Galveston, Texas Assault Defense Lawyers
If you have been arrested for an assaultive offense in Galveston County, Texas, it is crucial that you contact an experienced Galveston, Texas assault defense lawyer. Depending on the type of assault and the person you are alleged to have assaulted, the penalties of a conviction for assault can be extremely severe. If you have been charged with assault causing bodily injury to a family member (ACBI-FV) in Galveston County, Texas, it is crucial that you contact hire an experienced criminal defense lawyer to represent you on your case. Call the criminal defense lawyers at Zendeh Del & Associates, PLLC today.

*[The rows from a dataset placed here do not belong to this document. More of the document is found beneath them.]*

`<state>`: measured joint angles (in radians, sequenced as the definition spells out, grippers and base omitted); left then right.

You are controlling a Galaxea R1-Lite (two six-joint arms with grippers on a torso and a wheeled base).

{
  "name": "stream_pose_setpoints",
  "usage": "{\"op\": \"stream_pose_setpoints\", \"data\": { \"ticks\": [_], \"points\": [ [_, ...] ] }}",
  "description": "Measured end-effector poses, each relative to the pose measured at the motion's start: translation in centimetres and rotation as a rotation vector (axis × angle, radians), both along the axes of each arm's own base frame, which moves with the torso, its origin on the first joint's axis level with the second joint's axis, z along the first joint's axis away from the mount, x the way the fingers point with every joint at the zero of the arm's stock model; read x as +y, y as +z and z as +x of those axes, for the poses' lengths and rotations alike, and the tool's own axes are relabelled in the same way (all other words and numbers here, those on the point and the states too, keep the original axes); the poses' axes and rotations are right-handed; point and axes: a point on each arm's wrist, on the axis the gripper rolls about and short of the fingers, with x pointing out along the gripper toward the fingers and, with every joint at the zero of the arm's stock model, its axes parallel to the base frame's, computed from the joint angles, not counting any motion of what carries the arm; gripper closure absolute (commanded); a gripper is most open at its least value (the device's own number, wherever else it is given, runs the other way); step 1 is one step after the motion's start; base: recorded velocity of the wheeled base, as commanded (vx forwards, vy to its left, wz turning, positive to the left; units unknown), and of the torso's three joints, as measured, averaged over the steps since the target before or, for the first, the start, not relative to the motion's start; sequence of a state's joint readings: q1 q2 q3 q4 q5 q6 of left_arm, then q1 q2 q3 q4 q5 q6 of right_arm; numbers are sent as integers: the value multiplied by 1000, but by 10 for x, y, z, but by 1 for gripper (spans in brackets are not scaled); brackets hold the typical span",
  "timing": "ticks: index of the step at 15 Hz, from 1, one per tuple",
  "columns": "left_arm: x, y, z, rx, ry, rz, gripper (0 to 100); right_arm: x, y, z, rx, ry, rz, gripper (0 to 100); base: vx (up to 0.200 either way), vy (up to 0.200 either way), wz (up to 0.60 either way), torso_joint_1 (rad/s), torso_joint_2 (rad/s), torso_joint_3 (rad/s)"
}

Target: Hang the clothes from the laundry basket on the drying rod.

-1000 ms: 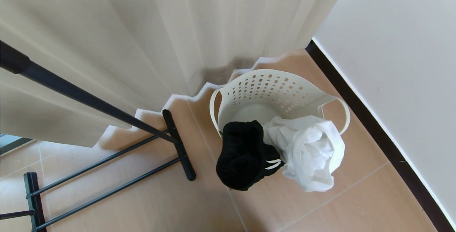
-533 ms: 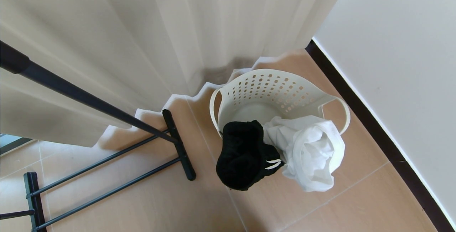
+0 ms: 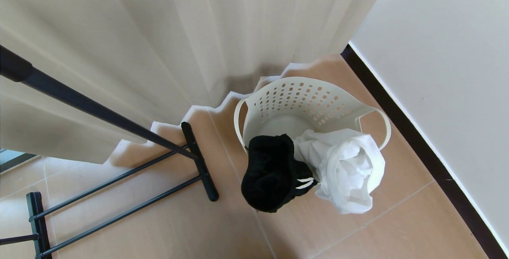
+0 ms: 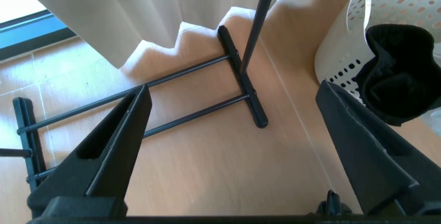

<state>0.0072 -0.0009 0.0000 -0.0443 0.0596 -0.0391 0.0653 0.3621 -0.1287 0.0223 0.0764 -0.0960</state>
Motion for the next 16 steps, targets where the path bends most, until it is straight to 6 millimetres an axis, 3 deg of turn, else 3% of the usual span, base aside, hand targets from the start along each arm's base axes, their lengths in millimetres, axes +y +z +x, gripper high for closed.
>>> {"op": "stream_pose_setpoints", "data": {
  "ticks": [3, 9, 13, 16],
  "points": [
    [0, 0, 0, 0, 0, 0, 0, 5, 31, 47, 158, 121, -227, 0, 0, 0, 0, 0, 0, 0],
    [0, 0, 0, 0, 0, 0, 0, 36, 64, 176, 277, 348, -786, 0, 0, 0, 0, 0, 0, 0],
    [0, 0, 0, 0, 0, 0, 0, 58, 59, 246, 218, 338, -895, 0, 0, 0, 0, 0, 0, 0],
    [0, 0, 0, 0, 0, 0, 0, 68, 44, 283, 181, 346, -985, 0, 0, 0, 0, 0, 0, 0]
  ]
}}
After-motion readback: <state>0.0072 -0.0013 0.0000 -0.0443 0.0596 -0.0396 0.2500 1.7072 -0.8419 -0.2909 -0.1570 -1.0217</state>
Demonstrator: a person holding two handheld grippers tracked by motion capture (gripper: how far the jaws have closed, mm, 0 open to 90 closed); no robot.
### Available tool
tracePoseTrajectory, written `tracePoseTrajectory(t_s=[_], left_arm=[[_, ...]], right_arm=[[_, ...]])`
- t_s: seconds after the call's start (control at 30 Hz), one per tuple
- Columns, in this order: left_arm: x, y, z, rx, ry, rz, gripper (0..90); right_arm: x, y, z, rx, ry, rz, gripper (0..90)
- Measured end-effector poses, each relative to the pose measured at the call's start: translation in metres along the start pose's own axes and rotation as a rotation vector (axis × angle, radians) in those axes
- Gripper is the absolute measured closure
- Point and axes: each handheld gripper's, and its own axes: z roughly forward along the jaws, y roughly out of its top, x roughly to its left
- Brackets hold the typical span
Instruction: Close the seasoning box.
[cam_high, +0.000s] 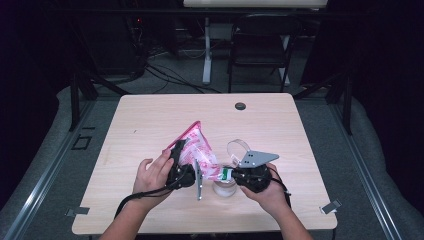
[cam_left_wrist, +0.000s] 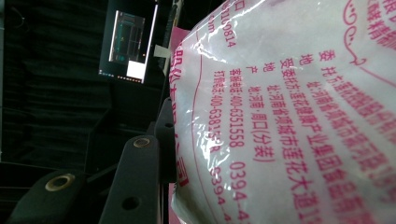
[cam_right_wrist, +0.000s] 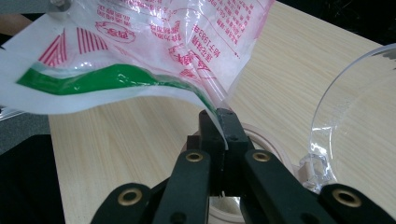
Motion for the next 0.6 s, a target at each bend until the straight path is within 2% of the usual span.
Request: tracePoseTrajectory(t_s=[0.6], left_arm=[[0.0018, 0.0037, -0.0004, -0.012, 0.02, 0.032, 62.6]], right_arm=[[-0.0017, -0.0003, -0.0016, 0.005, -0.006, -0.002, 90.0]])
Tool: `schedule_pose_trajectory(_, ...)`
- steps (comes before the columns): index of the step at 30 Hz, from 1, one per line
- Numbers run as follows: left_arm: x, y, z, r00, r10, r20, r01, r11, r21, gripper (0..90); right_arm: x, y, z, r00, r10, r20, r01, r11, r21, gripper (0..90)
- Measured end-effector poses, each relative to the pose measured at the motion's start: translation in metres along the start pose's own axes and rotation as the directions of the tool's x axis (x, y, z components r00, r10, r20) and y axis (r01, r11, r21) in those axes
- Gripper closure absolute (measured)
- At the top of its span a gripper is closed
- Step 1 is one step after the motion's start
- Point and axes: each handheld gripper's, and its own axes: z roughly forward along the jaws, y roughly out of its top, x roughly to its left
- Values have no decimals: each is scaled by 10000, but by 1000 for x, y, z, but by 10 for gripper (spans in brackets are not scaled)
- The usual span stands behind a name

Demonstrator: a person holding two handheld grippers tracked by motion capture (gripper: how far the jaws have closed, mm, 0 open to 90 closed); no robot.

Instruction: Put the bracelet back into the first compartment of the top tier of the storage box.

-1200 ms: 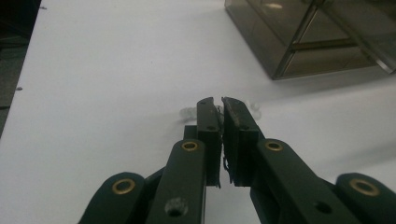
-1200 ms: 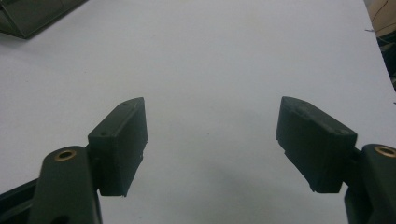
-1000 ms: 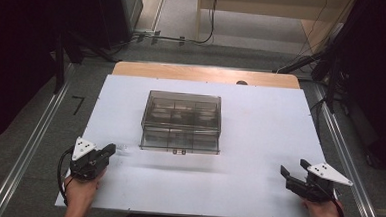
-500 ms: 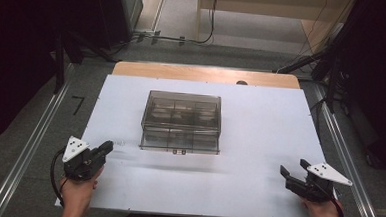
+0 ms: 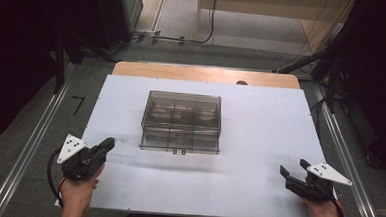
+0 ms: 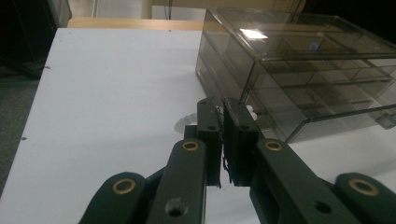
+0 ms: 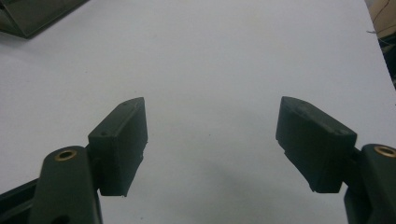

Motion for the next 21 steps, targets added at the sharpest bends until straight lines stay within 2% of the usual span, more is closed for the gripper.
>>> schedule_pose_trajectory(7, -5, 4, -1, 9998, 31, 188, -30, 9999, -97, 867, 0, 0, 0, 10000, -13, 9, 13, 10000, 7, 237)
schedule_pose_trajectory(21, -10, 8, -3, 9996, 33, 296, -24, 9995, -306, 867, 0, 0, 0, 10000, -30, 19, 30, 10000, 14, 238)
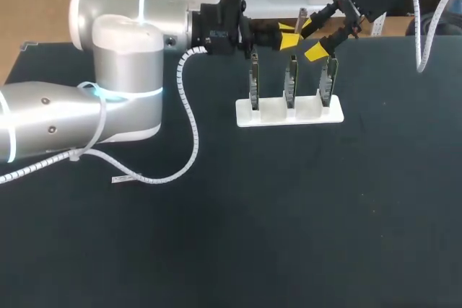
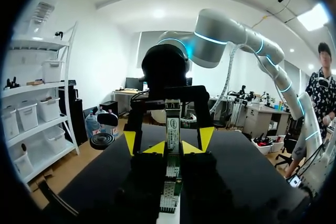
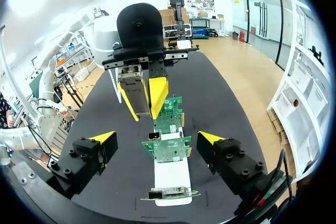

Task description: Pick up the optical module with the left hand, and insert it into the network port with the right hand.

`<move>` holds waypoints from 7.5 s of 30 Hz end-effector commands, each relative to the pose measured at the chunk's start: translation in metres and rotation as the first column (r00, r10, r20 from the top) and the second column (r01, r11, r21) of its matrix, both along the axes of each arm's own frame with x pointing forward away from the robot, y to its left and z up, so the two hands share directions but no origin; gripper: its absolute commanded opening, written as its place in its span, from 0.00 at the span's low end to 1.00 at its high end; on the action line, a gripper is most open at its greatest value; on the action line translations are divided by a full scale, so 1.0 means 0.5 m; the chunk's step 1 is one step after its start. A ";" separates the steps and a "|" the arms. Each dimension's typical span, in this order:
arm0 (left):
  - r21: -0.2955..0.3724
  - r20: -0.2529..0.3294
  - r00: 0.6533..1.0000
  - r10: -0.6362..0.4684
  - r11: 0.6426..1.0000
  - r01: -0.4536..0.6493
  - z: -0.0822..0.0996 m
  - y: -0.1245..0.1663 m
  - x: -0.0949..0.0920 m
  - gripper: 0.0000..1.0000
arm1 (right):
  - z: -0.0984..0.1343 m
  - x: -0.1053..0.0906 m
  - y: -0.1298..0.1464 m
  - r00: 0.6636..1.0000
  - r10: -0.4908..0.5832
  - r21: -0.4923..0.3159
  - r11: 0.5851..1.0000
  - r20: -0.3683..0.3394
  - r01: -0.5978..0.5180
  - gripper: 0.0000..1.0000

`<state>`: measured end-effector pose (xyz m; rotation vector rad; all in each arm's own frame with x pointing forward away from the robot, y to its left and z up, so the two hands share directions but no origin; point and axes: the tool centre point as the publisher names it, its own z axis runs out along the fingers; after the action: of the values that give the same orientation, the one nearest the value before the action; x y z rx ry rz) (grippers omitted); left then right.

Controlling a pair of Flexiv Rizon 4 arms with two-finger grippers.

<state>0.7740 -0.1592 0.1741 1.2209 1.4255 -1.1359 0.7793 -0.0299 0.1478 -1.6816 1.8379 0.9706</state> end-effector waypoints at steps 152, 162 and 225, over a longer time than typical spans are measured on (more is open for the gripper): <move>0.002 -0.053 0.999 0.007 1.000 -0.007 -0.028 -0.002 0.009 0.00 | 0.107 -0.011 0.033 0.989 0.043 0.109 0.992 0.145 -0.059 1.00; 0.002 -0.053 0.999 0.007 1.000 -0.007 -0.028 -0.002 0.009 0.00 | 0.109 -0.013 0.025 0.988 0.029 0.113 0.992 0.150 -0.046 1.00; 0.002 -0.053 0.999 0.007 1.000 -0.007 -0.028 -0.002 0.009 0.20 | 0.103 0.008 0.032 0.987 0.027 0.109 0.993 0.159 -0.044 0.00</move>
<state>0.7778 -0.1602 0.1606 1.1934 1.4709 -1.1690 0.7840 -0.0139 0.1998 -1.6780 1.6275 0.9122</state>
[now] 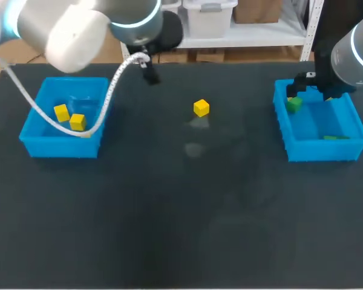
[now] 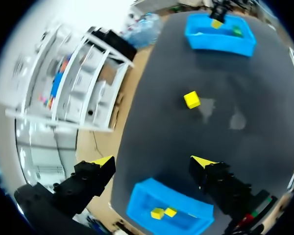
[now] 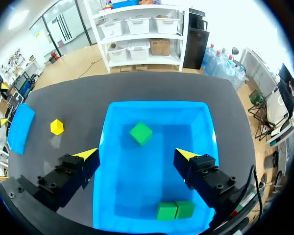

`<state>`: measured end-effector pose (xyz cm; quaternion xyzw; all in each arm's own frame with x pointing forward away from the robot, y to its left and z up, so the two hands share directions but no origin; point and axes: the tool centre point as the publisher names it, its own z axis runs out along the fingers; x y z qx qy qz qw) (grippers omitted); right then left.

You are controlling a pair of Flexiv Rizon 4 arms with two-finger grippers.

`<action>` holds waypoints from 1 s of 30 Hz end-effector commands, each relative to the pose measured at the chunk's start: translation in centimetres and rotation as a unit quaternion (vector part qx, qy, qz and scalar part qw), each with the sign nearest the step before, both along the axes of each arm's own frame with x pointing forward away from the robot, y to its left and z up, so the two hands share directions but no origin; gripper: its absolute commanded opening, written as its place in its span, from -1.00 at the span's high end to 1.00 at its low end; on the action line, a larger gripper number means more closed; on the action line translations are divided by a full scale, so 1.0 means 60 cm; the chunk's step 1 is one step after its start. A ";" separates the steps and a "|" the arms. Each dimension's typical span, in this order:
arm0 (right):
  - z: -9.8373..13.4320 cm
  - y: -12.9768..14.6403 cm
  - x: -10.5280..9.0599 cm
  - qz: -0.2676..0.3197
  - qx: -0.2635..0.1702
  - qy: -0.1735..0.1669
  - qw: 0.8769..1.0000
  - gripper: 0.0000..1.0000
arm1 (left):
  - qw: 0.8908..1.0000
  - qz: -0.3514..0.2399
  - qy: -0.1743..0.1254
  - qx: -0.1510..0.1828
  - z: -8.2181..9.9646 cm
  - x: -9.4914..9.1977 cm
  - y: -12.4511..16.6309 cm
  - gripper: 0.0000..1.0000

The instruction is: Put the green cubes in the right bin and the yellow cubes in the left bin.

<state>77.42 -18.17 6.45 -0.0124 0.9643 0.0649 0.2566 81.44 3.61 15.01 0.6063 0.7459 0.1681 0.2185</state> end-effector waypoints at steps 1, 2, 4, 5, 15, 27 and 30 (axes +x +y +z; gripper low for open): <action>-0.001 0.001 -0.001 -0.001 -0.001 -0.002 1.000 -1.00 | 0.949 -0.298 0.010 0.105 -0.005 0.014 -0.031 -1.00; -0.001 0.001 -0.001 -0.001 -0.001 -0.002 1.000 -1.00 | 0.945 -0.308 0.011 0.107 -0.006 0.014 -0.040 -1.00; -0.001 0.001 -0.001 -0.001 -0.001 -0.002 1.000 -1.00 | 0.938 -0.326 0.007 0.115 -0.009 0.014 -0.056 -1.00; -0.001 0.001 -0.001 -0.001 -0.001 -0.002 1.000 -1.00 | 0.936 -0.331 0.006 0.119 -0.010 0.014 -0.063 -1.00; -0.001 0.001 -0.001 -0.001 -0.001 -0.002 1.000 -1.00 | 0.896 -0.411 0.000 0.168 -0.036 0.006 -0.123 -1.00; -0.001 0.001 -0.001 -0.001 -0.001 -0.002 1.000 -1.00 | 0.832 -0.503 0.010 0.233 -0.088 -0.004 -0.169 -1.00; -0.001 0.001 -0.001 -0.001 -0.001 -0.002 1.000 -1.00 | 0.821 -0.517 0.012 0.240 -0.095 -0.002 -0.180 -1.00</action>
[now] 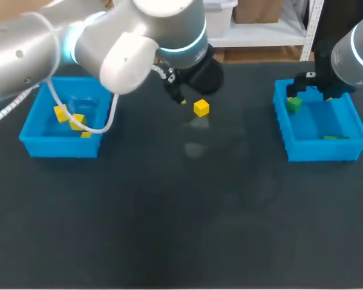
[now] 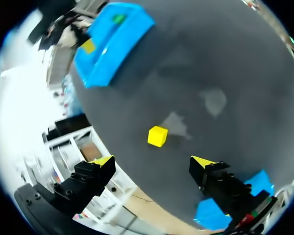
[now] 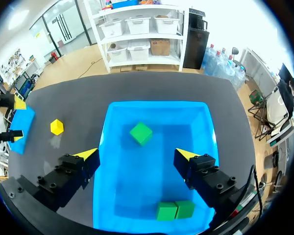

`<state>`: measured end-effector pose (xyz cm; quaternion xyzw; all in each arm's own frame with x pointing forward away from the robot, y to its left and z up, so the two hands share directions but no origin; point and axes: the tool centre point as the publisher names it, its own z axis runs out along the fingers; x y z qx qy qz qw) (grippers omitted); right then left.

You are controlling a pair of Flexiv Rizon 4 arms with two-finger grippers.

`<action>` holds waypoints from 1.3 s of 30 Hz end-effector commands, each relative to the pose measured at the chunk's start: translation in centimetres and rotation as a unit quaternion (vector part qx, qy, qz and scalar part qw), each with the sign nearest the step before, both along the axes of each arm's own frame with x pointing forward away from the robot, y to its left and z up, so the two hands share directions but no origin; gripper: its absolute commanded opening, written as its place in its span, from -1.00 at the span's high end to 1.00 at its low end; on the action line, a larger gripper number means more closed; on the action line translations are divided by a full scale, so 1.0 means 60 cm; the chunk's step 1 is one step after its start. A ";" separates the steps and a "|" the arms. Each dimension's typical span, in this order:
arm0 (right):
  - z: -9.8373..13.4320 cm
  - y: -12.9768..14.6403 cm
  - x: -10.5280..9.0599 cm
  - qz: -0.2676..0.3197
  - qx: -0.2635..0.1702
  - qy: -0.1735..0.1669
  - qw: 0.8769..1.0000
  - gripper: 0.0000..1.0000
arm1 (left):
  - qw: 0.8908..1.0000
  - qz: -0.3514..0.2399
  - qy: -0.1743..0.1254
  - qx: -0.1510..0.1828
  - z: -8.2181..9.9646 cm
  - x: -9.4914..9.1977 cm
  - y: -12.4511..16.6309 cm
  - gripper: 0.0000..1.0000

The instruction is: Put the green cubes in the right bin and the yellow cubes in the left bin.

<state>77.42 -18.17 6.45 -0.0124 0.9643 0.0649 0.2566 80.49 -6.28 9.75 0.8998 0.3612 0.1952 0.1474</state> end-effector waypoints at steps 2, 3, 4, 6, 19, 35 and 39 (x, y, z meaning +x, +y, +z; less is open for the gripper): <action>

If you have been charged with assault in Galveston County, Texas, contact the criminal defense lawyers at Zendeh Del & Associates, PLLC today.
In Texas, a person commits an assault if the person (1) intentionally, knowingly, or recklessly causes bodily injury to another, including the person’s spouse, (2) intentionally or knowingly threatens another with imminent bodily injury, including the person’s spouse; or (3) intentionally or knowingly causes physical contact with another when the person knows or should reasonably believe that the other will regard the contact as offensive or provocative. An assault is a Class A misdemeanor. Misdemeanor assault carries a punishment of up to one year (1 year) in the county jail and up to a four thousand dollar ($4,000) fine.
An assault against a family member in Texas is a Class A Misdemeanor, unless you have two prior convictions of assault on a family member. Even as a Class A Misdemeanor, if you are convicted of assault on a family member (ACBI-FV) (Assault Causing Bodily Injury – Family Violence) it will be illegal for you to ever own or transport a firearm.
An assault is a felony of the third degree if the offense is committed against: (1) a person the actor knows is a public servant while the public servant is lawfully discharging an official duty, or in retaliation or on account of an exercise of official power or performance of an official duty as a public servant, (2) a family member if: (A) it is shown on the trial of the offense that the defendant has been previously convicted of an assault on a family member I the past, or (B) the offense is committed by intentionally, knowingly, or recklessly impeding the normal breathing or circulation of the blood of the person by applying pressure to the person’s throat or neck or by blocking the person’s nose or mouth.
An assault is also a felony of the third degree if it is committed against a police officer while the police is engaged in performing police duties, a person the actor knows is a security officer and the assault is committed while the officer is performing a duty as a security officer, or a person the actor knows is emergency services personnel and the assault is committed while the person is providing emergency services.
If you are charged with causing serious injury or using a weapon while committing assault, the charges are stepped up significantly. Aggravated assault is a felony of the second degree and the statutory range of punishment is two to twenty years (2-20 years) in a Texas prison and/or a fine of up to $10,000.
Aggravated assault can be a felony of the first degree in some cases of domestic violence or if the assault was committed against a public official, security guard, informant, or witness to a crime. The statutory range of punishment for aggravated assault (first degree felony) is five years to life (5-life) in a Texas prison.